◆ Try it
Show each line of the data below that has the string "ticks" in it.

::: Data below :::

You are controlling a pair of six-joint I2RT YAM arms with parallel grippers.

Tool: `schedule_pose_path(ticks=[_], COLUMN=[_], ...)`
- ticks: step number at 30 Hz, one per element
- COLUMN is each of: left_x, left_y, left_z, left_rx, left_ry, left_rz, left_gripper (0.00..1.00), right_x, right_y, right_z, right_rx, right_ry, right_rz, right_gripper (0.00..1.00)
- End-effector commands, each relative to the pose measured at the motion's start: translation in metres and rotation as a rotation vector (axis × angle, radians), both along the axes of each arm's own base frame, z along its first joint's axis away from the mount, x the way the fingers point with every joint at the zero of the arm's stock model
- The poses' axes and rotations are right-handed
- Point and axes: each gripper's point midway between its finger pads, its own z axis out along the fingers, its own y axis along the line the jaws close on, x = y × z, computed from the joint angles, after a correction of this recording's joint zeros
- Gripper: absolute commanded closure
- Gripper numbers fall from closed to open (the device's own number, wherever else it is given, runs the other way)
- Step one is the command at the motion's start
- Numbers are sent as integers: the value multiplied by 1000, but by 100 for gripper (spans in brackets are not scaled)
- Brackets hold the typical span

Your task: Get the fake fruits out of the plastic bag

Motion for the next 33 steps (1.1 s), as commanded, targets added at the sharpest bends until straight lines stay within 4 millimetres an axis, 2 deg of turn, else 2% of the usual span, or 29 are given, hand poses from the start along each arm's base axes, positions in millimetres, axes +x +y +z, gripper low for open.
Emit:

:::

◆ Written answer
Tool: `schedule_pose_path(ticks=[_], COLUMN=[_], ...)`
- ticks: step number at 30 Hz, one per element

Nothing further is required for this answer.